Exercise details: Filter these entries, keeping only lines that hold the word "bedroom".

Stored dataset items:
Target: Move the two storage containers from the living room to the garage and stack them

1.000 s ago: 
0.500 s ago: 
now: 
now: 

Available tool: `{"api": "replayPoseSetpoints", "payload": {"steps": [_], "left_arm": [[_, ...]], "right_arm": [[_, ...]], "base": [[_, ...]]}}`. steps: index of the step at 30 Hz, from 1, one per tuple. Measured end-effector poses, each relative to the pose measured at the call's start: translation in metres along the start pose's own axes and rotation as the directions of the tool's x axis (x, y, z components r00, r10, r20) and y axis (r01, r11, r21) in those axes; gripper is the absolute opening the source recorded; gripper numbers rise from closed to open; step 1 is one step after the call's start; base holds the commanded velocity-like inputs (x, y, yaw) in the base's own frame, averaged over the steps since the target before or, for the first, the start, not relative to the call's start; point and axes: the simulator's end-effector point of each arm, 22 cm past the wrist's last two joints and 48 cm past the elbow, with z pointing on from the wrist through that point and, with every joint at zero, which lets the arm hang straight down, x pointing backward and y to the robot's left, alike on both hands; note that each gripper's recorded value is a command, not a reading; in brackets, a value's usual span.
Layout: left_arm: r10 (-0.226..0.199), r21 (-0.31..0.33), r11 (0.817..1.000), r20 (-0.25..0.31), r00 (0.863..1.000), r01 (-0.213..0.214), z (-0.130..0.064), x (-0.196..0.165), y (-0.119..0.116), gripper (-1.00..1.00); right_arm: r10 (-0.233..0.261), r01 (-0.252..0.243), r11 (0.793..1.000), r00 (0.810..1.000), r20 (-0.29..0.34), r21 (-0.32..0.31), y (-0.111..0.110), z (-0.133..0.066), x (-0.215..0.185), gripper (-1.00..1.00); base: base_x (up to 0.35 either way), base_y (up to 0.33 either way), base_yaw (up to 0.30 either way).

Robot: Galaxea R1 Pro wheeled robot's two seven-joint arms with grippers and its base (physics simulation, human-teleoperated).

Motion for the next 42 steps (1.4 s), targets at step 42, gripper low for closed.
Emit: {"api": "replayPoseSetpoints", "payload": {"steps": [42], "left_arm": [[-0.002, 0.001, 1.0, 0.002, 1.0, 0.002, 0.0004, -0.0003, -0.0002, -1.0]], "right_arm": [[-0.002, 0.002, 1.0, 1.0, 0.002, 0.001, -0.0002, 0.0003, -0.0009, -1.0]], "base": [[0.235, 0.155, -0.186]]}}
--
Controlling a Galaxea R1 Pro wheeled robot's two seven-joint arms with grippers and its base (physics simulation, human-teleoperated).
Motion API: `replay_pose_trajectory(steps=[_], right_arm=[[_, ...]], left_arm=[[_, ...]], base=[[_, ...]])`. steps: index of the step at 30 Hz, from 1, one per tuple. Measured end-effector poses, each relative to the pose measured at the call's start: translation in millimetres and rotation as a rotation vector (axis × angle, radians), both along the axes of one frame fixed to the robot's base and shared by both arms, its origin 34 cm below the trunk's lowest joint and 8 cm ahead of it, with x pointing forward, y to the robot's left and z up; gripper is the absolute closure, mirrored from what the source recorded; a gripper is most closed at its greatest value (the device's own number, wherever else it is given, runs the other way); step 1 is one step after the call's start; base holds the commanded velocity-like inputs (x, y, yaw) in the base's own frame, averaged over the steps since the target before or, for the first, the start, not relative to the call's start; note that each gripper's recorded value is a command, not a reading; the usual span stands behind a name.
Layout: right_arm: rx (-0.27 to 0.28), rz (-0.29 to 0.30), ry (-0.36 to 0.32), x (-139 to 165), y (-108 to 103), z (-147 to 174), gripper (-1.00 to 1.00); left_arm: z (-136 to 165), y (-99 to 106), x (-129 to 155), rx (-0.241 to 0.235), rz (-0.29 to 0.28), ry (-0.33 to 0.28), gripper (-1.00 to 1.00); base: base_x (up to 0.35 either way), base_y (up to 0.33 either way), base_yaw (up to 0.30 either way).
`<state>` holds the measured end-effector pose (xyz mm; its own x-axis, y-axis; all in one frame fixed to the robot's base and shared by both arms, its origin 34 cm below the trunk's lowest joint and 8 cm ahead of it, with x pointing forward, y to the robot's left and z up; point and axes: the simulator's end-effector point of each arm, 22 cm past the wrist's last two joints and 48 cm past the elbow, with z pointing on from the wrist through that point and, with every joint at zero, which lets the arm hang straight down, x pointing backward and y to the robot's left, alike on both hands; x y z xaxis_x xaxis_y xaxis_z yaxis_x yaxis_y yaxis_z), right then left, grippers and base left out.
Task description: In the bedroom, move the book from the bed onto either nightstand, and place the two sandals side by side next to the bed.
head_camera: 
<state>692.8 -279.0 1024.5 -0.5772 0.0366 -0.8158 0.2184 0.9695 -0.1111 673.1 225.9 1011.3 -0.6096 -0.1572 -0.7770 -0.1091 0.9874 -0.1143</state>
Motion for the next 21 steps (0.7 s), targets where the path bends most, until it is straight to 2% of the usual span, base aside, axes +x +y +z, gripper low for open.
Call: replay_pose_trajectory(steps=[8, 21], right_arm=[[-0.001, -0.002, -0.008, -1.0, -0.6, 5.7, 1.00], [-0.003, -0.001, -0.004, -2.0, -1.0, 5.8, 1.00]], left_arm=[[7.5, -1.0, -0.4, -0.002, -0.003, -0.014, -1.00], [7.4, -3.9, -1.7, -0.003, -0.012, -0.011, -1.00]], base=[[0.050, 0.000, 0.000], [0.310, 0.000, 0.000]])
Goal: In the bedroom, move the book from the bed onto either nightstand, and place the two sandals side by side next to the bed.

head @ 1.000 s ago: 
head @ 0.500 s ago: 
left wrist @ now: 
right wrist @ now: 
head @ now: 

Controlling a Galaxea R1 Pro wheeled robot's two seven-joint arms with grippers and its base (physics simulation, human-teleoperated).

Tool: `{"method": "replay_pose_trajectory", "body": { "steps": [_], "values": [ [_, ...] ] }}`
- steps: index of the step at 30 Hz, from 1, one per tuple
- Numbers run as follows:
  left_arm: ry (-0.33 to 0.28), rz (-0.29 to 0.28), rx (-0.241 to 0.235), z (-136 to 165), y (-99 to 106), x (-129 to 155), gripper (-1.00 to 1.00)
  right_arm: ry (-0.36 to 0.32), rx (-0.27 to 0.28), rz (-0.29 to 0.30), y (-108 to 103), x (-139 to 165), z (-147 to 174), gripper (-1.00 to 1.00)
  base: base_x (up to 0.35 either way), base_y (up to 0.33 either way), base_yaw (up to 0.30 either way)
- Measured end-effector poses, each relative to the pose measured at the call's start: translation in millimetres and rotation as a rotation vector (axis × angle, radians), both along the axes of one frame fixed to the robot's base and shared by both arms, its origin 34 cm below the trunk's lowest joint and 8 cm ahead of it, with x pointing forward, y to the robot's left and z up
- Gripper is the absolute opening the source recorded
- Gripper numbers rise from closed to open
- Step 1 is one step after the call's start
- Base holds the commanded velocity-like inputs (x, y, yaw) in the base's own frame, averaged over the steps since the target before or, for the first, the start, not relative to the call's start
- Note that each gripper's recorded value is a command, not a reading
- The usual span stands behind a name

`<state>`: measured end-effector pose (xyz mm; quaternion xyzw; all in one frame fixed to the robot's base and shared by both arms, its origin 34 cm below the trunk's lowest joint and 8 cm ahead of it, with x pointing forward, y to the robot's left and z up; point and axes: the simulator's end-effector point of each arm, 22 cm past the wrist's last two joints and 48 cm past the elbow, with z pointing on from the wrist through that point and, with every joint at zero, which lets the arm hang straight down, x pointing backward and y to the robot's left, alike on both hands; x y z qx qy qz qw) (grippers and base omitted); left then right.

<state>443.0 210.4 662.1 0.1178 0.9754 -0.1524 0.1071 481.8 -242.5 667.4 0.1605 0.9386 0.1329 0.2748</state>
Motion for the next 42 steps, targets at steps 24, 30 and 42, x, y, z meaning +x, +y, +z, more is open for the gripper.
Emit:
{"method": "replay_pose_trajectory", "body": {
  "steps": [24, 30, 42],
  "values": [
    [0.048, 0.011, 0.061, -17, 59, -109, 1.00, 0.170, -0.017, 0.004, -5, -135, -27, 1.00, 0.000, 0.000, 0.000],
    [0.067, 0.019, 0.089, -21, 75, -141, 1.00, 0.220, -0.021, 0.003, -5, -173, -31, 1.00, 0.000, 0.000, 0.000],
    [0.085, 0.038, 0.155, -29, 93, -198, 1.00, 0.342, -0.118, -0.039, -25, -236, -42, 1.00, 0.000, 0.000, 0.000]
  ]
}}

Response below:
Task description: In the bedroom, move the book from the bed onto either nightstand, and place the two sandals side by side next to the bed.
Goal: In the bedroom, move the book from the bed onto either nightstand, and place the two sandals side by side next to the bed.

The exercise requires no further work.